Mi flujo de trabajo diario real, con IA integrada en cada paso
Las mañanas: investigación y estrategia
Empiezo revisando reportes de campañas y uso IA para resumir tendencias antes de mi primera reunión, lo que me da 20-30 minutos de contexto que antes tomaban una hora. Ese tiempo recuperado cada mañana se acumula rápido: en una semana representa varias horas que antes se iban en lectura mecánica de reportes.
Las tardes: ejecución y revisión
Genero primeros borradores de contenido con IA y dedico mi tiempo a editar y verificar que el mensaje sea coherente con la estrategia. Esta división de tiempo —IA genera el primer borrador, yo edito con criterio— resultó más eficiente que escribir desde cero, sin sacrificar la calidad final del mensaje.
Lo que este flujo me devolvió: tiempo para pensar
El mayor cambio no fue la velocidad de ejecución, fue recuperar horas del día para pensar en decisiones estratégicas que antes quedaban relegadas al final de la jornada, cuando ya no quedaba energía para pensarlas bien. Este cambio en cuándo pienso las decisiones importantes —en la mañana con energía fresca, no al final del día agotado— probablemente mejoró la calidad de esas decisiones tanto como el tiempo mismo ganado.
Qué hacer esta semana
Identifica una tarea de tu mañana que hoy haces manualmente (resumir reportes, redactar un primer borrador) y prueba delegarla a una IA por una semana. Usa el tiempo recuperado para una sola decisión estratégica pendiente. Mide explícitamente cuánto tiempo recuperas con ese cambio — ver la cifra concreta suele ser lo que convence de sostener el nuevo hábito más allá de la primera semana de prueba.

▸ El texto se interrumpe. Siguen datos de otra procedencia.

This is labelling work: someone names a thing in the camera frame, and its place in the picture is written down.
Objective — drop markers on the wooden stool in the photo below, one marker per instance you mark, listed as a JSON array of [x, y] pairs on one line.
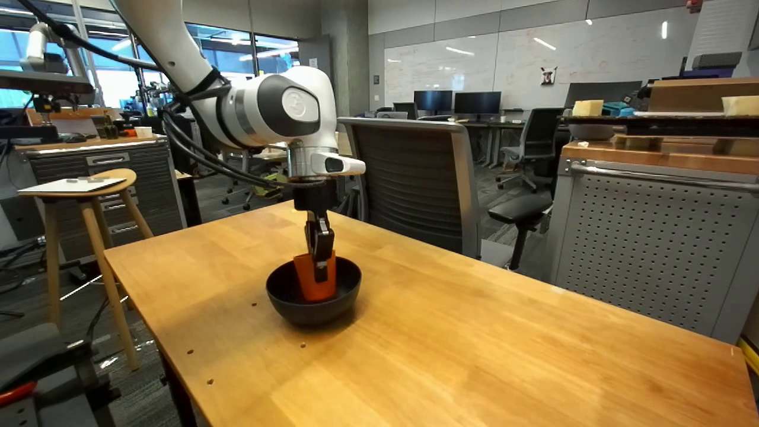
[[96, 237]]

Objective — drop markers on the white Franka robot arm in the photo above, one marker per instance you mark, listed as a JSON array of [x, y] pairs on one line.
[[262, 109]]

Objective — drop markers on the grey mesh office chair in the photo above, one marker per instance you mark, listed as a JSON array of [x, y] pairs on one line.
[[416, 185]]

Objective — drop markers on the white flat board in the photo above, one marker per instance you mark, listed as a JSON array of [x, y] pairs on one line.
[[72, 185]]

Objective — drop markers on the small picture on whiteboard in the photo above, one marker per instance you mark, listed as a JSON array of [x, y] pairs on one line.
[[548, 77]]

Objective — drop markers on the orange plastic cup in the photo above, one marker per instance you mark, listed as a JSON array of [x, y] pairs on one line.
[[310, 281]]

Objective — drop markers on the black computer monitor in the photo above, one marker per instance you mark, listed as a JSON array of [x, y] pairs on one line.
[[433, 103], [477, 103]]

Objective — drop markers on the grey drawer cabinet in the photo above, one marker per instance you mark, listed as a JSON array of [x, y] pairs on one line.
[[139, 185]]

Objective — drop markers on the black office desk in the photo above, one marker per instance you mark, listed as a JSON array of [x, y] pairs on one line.
[[495, 127]]

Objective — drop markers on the tan foam block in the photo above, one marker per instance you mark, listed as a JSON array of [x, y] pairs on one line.
[[586, 109], [740, 104]]

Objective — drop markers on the yellow strip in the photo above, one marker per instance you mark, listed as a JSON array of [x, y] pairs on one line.
[[749, 356]]

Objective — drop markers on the black office chair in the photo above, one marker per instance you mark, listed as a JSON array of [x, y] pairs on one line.
[[529, 173]]

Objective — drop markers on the wooden shelf unit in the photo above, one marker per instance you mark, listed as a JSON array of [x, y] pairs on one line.
[[678, 127]]

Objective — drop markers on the dark flat screen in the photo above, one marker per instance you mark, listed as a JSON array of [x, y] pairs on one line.
[[600, 96]]

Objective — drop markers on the wall whiteboard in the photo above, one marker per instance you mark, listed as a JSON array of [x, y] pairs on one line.
[[506, 66]]

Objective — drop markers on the black bowl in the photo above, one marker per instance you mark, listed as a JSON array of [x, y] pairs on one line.
[[347, 295]]

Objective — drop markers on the red tool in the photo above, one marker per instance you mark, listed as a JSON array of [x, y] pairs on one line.
[[15, 391]]

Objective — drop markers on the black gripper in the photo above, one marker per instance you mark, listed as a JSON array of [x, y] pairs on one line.
[[313, 195]]

Por qué este flujo no es estático
Reviso cada pocos meses qué parte de mi flujo diario todavía tiene sentido hacer manualmente. Lo que hoy parece imposible de delegar, en unos meses probablemente ya no lo sea. Esta revisión periódica evita quedarse atrás con un flujo de trabajo diseñado para herramientas que ya avanzaron mucho más allá de sus capacidades originales.